Their work is described in Nature, “Structural Mechanism of Glutamate Receptor Activation and Desensitization,” by Meyerson, et al., (DOI: 10.1038/nature13603), http://www.nature.com/nature/journal/vaop/ncurrent/full/nature13603.html.

“The Living Lab for Structural Biology was designed two years ago as an open innovation framework to bring together cryo-EM, nuclear magnetic resonance (NMR), x-ray diffraction (XRD), and biochemistry experts in one place to develop integrated workflows for enabling solutions to important structural biology questions,” said Paul Scagnetti, vice president and general manager of FEI’s Sciences Group. “This important biological research result demonstrates the success of the collaboration between FEI and the leading researchers at NIH, such as Dr. Sriram Subramaniam.”

According to Sriram Subramaniam, Ph.D., senior investigator in the National Cancer Institute's Laboratory of Cell Biology and the director of the Living Lab, the prospect that the determination of structures of membrane proteins and related complexes may no longer be limited by size or by the need for crystallization suggests a critical shift in the landscape of structural biology and an exciting new horizon.

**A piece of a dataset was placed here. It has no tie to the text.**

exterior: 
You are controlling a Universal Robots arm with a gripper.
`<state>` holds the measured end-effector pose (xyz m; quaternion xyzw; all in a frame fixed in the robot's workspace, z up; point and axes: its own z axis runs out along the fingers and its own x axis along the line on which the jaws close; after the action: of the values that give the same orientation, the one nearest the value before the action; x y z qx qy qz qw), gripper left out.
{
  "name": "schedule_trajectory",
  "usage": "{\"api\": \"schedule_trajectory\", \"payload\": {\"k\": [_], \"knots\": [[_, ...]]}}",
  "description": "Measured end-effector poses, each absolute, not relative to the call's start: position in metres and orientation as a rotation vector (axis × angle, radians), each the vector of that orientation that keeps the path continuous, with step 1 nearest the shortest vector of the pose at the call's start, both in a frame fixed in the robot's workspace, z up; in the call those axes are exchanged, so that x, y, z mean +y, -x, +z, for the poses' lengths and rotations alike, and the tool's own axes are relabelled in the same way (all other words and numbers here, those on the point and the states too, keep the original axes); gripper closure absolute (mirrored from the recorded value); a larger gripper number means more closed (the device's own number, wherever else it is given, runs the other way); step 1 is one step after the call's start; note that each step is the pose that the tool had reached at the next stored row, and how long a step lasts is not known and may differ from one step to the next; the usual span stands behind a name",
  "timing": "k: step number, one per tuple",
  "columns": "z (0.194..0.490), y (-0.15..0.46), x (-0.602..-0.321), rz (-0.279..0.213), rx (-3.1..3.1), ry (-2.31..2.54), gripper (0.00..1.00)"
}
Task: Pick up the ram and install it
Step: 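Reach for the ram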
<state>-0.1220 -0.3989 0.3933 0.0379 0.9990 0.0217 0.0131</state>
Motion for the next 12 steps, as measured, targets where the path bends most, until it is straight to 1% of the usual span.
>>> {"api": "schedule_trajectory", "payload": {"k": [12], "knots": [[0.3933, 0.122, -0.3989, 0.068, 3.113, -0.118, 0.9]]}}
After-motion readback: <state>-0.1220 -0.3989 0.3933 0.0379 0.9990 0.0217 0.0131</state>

According to Mark Mayer, Ph.D., of the Laboratory of Cellular and Molecular Neurophysiology, National Institute of Child Health and Human Development (NICHD), an NIH researcher who has traditionally relied on X-ray crystallography to study important membrane proteins and an author on the Nature paper, iGluRs are major mediators of excitatory synaptic transmission in the brain and also play key roles in nearly all aspects of nervous system development, learning and memory.

Their dysfunction is associated with major neurodegenerative and psychiatric disorders, including Alzheimer's and Parkinson's diseases, stroke, epilepsy, schizophrenia and depression. Understanding the molecular function of glutamate receptors will allow greater insight into their gating mechanisms, and allow development of therapies targeting these diseases.

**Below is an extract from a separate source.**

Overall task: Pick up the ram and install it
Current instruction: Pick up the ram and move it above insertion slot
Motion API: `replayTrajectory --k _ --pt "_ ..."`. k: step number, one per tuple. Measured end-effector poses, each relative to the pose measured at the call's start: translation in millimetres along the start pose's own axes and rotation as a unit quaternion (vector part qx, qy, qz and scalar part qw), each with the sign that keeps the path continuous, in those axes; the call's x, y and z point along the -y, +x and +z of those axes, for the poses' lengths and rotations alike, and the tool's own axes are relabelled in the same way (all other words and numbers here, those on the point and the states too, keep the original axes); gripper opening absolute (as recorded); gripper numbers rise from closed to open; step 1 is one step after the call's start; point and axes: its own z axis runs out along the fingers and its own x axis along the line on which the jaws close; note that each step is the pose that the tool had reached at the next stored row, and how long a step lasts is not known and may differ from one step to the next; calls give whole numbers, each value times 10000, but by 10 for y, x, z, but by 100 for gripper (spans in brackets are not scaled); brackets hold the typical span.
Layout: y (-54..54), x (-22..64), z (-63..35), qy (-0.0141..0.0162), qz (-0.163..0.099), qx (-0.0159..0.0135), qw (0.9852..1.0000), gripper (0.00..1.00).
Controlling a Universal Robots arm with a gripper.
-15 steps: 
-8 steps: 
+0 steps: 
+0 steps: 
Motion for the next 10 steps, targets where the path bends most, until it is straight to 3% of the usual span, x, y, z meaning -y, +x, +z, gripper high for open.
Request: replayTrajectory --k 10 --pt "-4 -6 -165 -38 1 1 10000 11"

A major challenge in membrane protein structural biology is the crystallization of ion channels and receptors in different functional states; with crystals in hand the most widely used approach to solve structures at atomic resolution is the collection of X-ray diffraction data. However, many membrane proteins are resistant to crystallization, and trapping them in different functional states is even more of a challenge, since the crystal lattice often selects for just one of multiple conformational states. This is especially true for glutamate receptor ion channels, which have three major conformations, a resting state, an active state, and a desensitized state, in which the receptor has bound glutamate, but no longer transmits ion channel activity. Even more challenging, glutamate receptors activate and desensitize on the millisecond time scale.

The multiple conformations of the proteins in the glutamate receptor family were solved utilizing FEI's Titan Krios TEM equipped with an XFEG and spherical aberration image corrector, Falcon™ generation II direct electron detector, and FEI EPU software, which enables 24/7 uninterrupted automated cryo-EM image collection.

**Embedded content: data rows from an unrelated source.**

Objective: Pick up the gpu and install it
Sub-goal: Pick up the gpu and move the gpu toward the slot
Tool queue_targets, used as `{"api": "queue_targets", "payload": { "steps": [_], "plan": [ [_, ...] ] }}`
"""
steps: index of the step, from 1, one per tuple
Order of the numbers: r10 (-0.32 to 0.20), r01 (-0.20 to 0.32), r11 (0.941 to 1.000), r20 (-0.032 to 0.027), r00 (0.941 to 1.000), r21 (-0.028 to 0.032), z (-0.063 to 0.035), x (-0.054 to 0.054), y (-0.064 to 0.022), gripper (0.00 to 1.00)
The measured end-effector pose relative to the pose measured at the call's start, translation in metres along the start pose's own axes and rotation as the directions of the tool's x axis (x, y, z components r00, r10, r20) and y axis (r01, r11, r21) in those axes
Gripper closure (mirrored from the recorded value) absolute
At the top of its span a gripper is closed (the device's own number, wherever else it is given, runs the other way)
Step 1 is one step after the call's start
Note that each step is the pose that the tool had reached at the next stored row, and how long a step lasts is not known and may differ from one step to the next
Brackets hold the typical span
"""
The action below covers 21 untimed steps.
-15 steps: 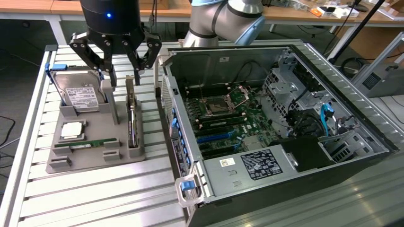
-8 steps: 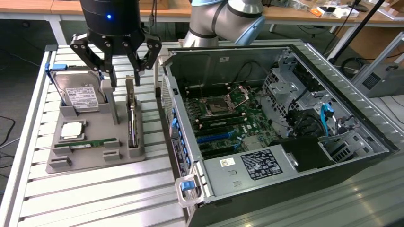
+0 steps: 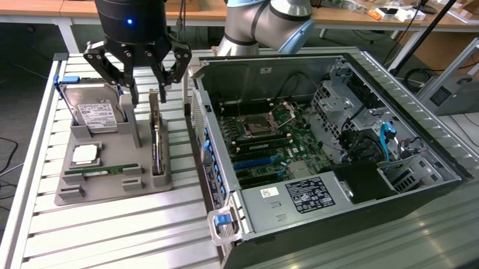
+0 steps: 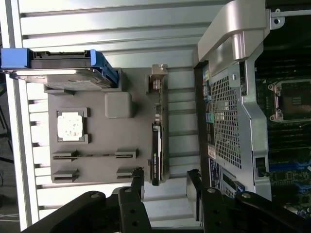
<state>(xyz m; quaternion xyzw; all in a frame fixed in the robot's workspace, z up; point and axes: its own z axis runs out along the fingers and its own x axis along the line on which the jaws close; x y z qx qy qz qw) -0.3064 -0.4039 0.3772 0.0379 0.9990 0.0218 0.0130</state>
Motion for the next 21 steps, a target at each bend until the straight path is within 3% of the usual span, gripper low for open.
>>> {"api": "queue_targets", "payload": {
  "steps": [21],
  "plan": [
    [0.000, 0.000, 1.0000, 0.0000, 1.0000, 0.0000, 0.0045, 0.0001, -0.0006, 0.52]
  ]
}}
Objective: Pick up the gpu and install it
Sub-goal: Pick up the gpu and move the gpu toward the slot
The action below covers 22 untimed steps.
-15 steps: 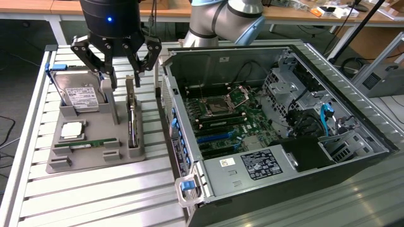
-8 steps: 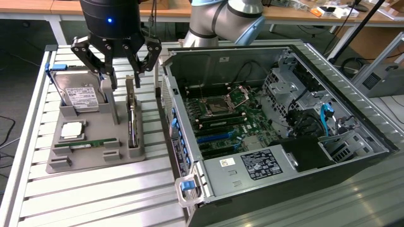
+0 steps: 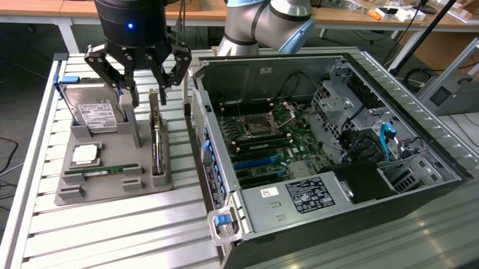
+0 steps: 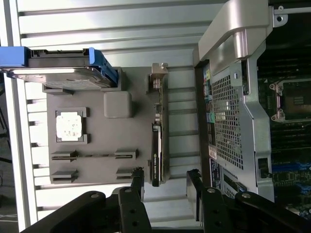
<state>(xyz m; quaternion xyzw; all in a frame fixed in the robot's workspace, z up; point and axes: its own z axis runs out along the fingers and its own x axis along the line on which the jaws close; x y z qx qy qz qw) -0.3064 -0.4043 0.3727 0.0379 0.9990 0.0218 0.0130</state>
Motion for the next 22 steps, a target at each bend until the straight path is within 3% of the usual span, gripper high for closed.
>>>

Scagnetti adds, “The research relied on the automated and robust workflows for protein structure determination that were developed in the NIH-FEI Living Lab - and this was a major goal of the collaboration.”

FEI announced the Living Lab Structural Biology Center at NIH in 2012 as part of a cooperative research and development agreement. Located on the NIH campus, the facility houses many FEI instruments used for biological structural determination including a Titan Krios TEM, the world’s most powerful commercially-available electron microscope for structural biology. Experts from the National Cancer Institute (NCI), the Institute of Diabetes and Digestive and Kidney Diseases, (NIDDK) , and other Institutes of the NIH, such as the NICHD, and FEI, work together at the at the Living Lab to develop new methods and workflows, from sample preparation through data analysis, for cryo-electron microscopy.